Encrypted Control System with Automatic Disclosure of Residue Signal for Efficient Anomaly Detection

The proposed encryption scheme, which leverages the zero-dynamics of the system to disclose the residue signal, can be extended to handle nonlinear systems by incorporating techniques from nonlinear control theory. One approach could involve approximating the nonlinear system with a linearized version around an operating point and then applying the encryption scheme to the linearized dynamics. This linearization process would involve computing the Jacobian matrices at the operating point to obtain the linearized state-space representation. The encryption scheme could then be applied to the linearized system in a similar manner as described for linear systems in the paper. Additionally, techniques such as feedback linearization or state-dependent scaling could be employed to handle the nonlinearity in the system while ensuring the disclosed residue signal remains accurate.

Disclosing the residue signal in an encrypted control system can have potential limitations and drawbacks in terms of system security and privacy.

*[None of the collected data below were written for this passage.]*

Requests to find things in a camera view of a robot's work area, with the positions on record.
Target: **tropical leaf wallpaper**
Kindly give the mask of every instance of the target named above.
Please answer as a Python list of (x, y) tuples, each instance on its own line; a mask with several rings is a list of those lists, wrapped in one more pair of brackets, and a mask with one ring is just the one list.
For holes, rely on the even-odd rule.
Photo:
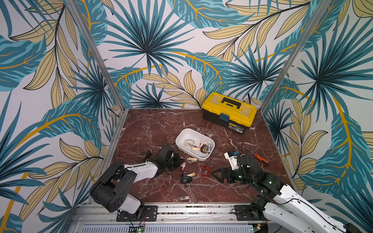
[(302, 196), (367, 233), (373, 232), (372, 67), (373, 1), (332, 1), (264, 112)]
[[(79, 6), (100, 44), (103, 4)], [(65, 232), (121, 112), (64, 1), (0, 9), (0, 233)]]
[(319, 1), (105, 0), (85, 19), (127, 108), (199, 108), (211, 92), (260, 107)]

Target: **toolbox label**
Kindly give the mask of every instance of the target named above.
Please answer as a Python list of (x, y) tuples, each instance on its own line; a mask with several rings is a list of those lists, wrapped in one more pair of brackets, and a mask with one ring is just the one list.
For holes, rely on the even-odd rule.
[(239, 127), (239, 126), (233, 127), (232, 125), (234, 125), (234, 124), (229, 123), (228, 128), (233, 129), (234, 131), (237, 131), (239, 133), (243, 133), (244, 130), (245, 130), (245, 129)]

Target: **small box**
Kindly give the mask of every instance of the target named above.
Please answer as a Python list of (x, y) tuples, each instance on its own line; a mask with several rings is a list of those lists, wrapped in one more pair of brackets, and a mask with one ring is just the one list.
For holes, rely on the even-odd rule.
[(247, 103), (213, 92), (202, 104), (203, 119), (244, 134), (253, 123), (257, 109)]

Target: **white plastic tray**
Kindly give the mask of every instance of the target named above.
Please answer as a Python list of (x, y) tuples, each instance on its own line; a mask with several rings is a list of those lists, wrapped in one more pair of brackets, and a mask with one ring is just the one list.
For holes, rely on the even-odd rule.
[[(196, 151), (192, 152), (191, 147), (185, 146), (185, 141), (187, 139), (194, 140), (194, 142), (195, 142), (194, 145), (195, 146), (199, 146), (200, 143), (202, 142), (202, 140), (205, 140), (204, 144), (206, 144), (206, 145), (208, 143), (211, 144), (211, 152), (206, 153), (206, 154), (202, 153), (199, 150), (196, 150)], [(181, 150), (181, 151), (187, 153), (188, 155), (198, 159), (199, 161), (205, 161), (206, 159), (208, 159), (209, 156), (211, 155), (212, 151), (215, 148), (214, 140), (212, 140), (211, 138), (209, 138), (209, 137), (207, 137), (207, 136), (205, 136), (201, 133), (198, 133), (195, 130), (189, 129), (189, 128), (183, 129), (183, 131), (181, 131), (181, 133), (176, 138), (175, 142), (176, 142), (176, 145), (178, 146), (179, 150)]]

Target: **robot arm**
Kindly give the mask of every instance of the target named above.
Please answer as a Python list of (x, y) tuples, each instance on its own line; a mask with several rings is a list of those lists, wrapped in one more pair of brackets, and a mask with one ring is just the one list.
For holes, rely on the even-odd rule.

One major concern is that the disclosed residue signal could potentially leak sensitive information about the system dynamics, control strategies, or operational conditions. This information could be exploited by malicious actors to launch attacks on the system, compromise its integrity, or gain unauthorized access. Additionally, the disclosed residue signal may introduce vulnerabilities that could be exploited to infer additional information about the encrypted data or the system itself. Furthermore, if the encryption scheme is not robust enough, disclosing the residue signal could lead to potential security breaches or privacy violations, compromising the overall security of the system.

The ideas presented in this paper, particularly the dynamic encryption scheme that discloses the residue signal for anomaly detection, can be applied to enhance the security of other types of cyber-physical systems beyond control systems. For example: Smart Grids: The encryption scheme could be adapted to secure communication and data exchange in smart grid systems, ensuring the integrity and confidentiality of grid operations and data. IoT Networks: By incorporating the dynamic encryption scheme, IoT networks can enhance the security of data transmission and processing, safeguarding sensitive information and preventing unauthorized access. Healthcare Systems: The encryption scheme could be utilized to protect patient data and ensure the secure operation of healthcare systems, maintaining patient privacy and confidentiality. Autonomous Vehicles: Applying the dynamic encryption scheme can enhance the security of communication and control systems in autonomous vehicles, protecting against cyber-attacks and ensuring safe operation. By extending the concepts and methodologies from this paper to these diverse cyber-physical systems, it is possible to strengthen their security measures, mitigate potential vulnerabilities, and safeguard critical operations and data.